DETAILED DESCRIPTION OF THE INVENTION

[0001]

BACKGROUND OF THE INVENTION 1. Field of the Invention The present invention relates to a system for supporting planning work of a plant and the like, and more particularly to an apparatus for supporting planning of a maintenance work of a plant.

[0002]

2. Description of the Related Art Maintenance of facilities and equipment in a large-scale plant such as a nuclear power plant represented by a nuclear power plant and a chemical plant needs to be performed rationally in consideration of the importance of each facility and equipment. is there. In other words, if the equipment / equipment breaks down, the equipment / equipment that is more likely to lead to plant shutdown etc. is considered to be more important and the inspection frequency is increased. It is necessary to achieve so-called multiplexing. Conventionally, the selection or determination of these maintenance methods has been based on FMEA (Fa
It is qualitatively performed by a method such as iler Mode Effect Analysis). In addition, some quantitative evaluation methods have been proposed in Introduction to Reliability Engineering (by Maruzen Bookstore Hiroshi Shiomi).

[0003]

However, according to the conventional evaluation method, when a plurality of maintenance methods exist for one facility / equipment, it does not become an index of which one of these maintenance methods should be selected. There was a problem. Also, simply calculating the importance of individual facilities and equipment based on the value criteria that lead to plant shutdown is not normally used, for example, in an emergency core cooling system of a nuclear power plant. Has a problem that it is not possible to accurately evaluate equipment and devices that do not affect the system. That is, there is a problem that it is not possible to evaluate safety-related facilities and equipment that operate only when a failure or abnormality occurs, such as the emergency core cooling system.
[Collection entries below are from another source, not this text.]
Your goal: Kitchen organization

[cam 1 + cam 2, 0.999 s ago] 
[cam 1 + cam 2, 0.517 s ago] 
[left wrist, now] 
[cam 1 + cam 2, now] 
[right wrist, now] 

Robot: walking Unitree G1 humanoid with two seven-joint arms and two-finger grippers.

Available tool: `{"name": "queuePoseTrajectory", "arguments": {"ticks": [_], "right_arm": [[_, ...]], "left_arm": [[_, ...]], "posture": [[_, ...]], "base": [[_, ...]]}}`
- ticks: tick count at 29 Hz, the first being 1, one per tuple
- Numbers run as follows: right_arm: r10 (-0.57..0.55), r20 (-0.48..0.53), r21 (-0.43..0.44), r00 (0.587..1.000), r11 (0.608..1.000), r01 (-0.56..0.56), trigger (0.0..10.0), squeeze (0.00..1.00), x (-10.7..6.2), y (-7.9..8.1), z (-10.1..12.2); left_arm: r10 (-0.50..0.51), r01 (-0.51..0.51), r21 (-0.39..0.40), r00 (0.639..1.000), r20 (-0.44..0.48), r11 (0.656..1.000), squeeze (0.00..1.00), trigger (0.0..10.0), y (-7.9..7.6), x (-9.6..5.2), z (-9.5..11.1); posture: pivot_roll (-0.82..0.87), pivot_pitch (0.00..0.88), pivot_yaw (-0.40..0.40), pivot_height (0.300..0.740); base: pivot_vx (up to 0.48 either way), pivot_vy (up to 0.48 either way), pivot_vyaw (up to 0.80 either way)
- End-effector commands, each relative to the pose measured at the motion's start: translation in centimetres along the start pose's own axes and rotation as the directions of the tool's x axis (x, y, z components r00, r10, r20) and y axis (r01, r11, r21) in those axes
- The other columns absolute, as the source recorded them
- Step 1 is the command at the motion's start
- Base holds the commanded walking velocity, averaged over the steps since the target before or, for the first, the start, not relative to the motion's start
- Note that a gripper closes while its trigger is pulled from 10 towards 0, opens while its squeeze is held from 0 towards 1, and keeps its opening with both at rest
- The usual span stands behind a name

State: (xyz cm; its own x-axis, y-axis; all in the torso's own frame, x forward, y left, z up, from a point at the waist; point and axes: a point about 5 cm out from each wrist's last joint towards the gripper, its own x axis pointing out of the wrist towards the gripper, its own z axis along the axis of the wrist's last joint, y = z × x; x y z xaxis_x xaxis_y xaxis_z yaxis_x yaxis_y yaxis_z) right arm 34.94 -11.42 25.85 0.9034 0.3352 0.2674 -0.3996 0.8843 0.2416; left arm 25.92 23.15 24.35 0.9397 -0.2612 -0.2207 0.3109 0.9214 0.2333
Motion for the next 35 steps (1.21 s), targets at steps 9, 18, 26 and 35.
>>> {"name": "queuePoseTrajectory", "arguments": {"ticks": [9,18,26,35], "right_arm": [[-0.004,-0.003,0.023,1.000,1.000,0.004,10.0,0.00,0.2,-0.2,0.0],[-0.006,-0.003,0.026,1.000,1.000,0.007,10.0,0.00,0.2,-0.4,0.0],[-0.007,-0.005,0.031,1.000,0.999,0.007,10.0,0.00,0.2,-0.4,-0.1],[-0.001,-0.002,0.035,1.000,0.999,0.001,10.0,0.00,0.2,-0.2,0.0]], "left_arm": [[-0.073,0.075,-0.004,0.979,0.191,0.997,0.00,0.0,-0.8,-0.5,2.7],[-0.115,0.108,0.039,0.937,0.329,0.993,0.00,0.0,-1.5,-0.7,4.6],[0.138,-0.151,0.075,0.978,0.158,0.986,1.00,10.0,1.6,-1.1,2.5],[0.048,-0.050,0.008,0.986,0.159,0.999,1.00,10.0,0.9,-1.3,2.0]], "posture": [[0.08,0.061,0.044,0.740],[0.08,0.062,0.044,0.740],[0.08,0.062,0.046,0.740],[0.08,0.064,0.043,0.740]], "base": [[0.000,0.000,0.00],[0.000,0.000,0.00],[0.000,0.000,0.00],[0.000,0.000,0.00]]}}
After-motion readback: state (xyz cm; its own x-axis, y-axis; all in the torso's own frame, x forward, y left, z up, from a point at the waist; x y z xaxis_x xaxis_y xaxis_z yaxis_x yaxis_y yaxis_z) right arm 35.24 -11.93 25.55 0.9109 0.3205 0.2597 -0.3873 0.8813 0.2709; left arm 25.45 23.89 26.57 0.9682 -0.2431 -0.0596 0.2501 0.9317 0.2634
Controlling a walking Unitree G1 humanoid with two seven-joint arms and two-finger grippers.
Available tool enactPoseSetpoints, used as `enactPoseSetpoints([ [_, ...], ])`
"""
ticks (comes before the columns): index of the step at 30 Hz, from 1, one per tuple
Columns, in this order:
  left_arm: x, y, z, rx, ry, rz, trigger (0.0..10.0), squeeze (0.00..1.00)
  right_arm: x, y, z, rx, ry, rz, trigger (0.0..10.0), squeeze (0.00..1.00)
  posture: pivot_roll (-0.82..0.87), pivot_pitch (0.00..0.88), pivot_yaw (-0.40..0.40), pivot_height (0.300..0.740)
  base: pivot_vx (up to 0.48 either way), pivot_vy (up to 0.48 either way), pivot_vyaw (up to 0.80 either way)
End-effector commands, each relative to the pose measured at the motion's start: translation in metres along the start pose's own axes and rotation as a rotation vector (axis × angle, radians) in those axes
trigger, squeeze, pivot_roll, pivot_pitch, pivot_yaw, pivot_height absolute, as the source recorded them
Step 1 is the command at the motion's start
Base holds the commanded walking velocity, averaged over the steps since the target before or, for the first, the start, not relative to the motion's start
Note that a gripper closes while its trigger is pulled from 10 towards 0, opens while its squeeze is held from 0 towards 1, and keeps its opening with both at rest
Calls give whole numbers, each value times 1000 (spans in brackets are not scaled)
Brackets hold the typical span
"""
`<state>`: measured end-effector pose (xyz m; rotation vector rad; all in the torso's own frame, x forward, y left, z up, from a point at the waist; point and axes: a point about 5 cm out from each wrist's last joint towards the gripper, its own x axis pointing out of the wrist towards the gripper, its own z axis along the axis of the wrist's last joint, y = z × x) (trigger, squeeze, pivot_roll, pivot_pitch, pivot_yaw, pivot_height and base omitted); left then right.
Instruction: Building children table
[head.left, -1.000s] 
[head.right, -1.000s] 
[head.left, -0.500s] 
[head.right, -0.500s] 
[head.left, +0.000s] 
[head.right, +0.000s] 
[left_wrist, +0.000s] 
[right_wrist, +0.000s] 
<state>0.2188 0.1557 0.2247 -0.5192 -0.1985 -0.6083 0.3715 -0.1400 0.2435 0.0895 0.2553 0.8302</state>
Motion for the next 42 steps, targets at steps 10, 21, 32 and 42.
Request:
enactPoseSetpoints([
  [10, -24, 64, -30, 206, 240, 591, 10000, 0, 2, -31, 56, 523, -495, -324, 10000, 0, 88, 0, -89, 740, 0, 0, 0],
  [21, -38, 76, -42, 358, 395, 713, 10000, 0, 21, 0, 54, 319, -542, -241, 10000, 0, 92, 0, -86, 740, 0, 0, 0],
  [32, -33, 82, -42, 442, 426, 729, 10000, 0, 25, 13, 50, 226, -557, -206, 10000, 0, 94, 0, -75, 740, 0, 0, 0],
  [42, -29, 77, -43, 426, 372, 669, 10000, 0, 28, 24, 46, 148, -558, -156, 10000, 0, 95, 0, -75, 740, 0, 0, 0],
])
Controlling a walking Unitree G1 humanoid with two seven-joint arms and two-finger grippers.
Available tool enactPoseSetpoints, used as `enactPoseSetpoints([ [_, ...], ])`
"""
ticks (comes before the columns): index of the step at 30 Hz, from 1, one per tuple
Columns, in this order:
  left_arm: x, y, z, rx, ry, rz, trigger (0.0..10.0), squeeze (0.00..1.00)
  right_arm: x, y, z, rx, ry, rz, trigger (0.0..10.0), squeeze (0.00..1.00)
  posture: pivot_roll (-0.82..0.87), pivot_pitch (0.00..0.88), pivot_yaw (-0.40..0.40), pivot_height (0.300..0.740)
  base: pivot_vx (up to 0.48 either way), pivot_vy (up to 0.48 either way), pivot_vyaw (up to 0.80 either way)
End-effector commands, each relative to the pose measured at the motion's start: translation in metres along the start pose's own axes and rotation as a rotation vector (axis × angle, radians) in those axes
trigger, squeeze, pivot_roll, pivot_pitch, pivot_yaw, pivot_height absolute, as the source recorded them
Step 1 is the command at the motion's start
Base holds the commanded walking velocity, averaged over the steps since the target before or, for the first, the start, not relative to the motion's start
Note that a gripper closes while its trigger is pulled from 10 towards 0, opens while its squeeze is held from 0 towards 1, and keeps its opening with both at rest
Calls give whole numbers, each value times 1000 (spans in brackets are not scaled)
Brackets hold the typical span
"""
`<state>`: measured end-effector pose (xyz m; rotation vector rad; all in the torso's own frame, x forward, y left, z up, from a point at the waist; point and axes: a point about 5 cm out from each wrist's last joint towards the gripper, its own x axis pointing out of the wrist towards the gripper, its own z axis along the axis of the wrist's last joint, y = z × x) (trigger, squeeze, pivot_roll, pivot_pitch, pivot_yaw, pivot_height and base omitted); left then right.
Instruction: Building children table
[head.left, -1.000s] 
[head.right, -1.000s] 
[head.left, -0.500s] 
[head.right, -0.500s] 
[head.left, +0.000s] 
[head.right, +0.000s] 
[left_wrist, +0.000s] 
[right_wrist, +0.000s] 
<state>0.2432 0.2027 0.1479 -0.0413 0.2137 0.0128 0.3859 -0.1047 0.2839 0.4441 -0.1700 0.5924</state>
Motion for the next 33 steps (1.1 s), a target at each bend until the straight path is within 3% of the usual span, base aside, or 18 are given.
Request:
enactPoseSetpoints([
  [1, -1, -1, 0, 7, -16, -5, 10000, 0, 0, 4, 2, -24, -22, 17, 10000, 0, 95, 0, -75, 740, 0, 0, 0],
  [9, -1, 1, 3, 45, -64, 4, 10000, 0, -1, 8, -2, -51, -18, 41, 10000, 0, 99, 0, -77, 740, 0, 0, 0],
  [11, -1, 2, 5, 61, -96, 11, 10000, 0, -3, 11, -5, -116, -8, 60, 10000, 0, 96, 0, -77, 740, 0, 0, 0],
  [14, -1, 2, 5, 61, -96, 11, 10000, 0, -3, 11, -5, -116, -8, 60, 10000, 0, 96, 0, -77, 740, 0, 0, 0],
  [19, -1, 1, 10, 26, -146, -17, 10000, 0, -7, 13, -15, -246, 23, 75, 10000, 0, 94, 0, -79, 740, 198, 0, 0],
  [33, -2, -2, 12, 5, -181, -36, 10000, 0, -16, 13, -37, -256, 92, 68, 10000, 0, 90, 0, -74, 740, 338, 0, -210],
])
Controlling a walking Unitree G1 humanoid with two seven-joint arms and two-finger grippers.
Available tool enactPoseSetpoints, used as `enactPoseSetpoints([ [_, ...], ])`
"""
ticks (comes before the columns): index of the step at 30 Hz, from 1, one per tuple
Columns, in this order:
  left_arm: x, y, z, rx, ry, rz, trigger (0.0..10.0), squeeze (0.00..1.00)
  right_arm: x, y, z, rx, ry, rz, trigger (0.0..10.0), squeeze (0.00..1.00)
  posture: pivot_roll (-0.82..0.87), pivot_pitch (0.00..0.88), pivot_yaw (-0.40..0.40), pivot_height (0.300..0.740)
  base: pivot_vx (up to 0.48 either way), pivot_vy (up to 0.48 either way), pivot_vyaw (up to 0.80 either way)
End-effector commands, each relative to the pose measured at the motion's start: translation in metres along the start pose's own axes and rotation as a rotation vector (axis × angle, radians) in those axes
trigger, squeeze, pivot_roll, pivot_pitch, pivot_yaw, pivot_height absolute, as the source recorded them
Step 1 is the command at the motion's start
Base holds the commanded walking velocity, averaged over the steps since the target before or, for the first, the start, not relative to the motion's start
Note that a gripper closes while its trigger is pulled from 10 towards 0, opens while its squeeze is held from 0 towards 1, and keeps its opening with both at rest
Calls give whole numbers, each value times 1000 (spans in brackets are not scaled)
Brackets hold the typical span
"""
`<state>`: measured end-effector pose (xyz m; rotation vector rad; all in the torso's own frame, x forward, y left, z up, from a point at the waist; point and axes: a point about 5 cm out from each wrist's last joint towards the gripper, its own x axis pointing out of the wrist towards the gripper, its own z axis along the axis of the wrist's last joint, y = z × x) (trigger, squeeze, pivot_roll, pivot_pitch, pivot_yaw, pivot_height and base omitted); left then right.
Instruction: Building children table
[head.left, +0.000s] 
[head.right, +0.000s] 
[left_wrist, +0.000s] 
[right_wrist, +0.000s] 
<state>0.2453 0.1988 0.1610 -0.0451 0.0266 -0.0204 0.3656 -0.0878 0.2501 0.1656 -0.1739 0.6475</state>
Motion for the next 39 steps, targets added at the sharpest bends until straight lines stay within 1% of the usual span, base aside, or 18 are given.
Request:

[0004] The present invention has been made to solve the above-mentioned problems, and is an evaluation of the operation rate of equipment with a view to plant shutdown and a stochastic safety evaluation with a view to plant safety. And a maintenance support apparatus for a plant that can select an optimal maintenance method based on the same standard.

[0005]

In order to achieve the above-mentioned object, a plant maintenance support apparatus according to the present invention comprises a means for storing probability data of an event leading to a major accident; Means for calculating an expected value of loss based on the probability data, means for storing probability data of an event leading to a plant shutdown, means for calculating an expected value of loss based on the probability data for an event leading to a plant shutdown, Means for adding two types of expected loss values, means for selecting at least one maintenance method, calculating cost required when each of the selected maintenance methods is performed, and an added value of the expected loss value. Compare the cost of selected maintenance,
Means for selecting a minimum maintenance method whose maintenance cost is equal to or less than the expected loss value and selecting the minimum maintenance method as an optimal maintenance method.

In the above-mentioned maintenance support apparatus for a plant, the means for calculating the cost required for the maintenance method includes a first calculating means for calculating the minimum cost by changing the frequency of the maintenance work, and at least one of the first calculating means for calculating the minimum cost. A second calculating means for calculating the cost by the maintenance method and calculating the lowest cost thereof, and a third calculating means for calculating the cost when at least one facility is changed and calculating the lowest cost thereof. It may have a calculating means.

[0007]

The present invention has the above-described configuration, and evaluates safety-related facilities and equipment by performing safety-related evaluations in addition to the plant operation rates of individual facilities and equipment. It is possible to make an appropriate judgment on the maintenance method of these devices.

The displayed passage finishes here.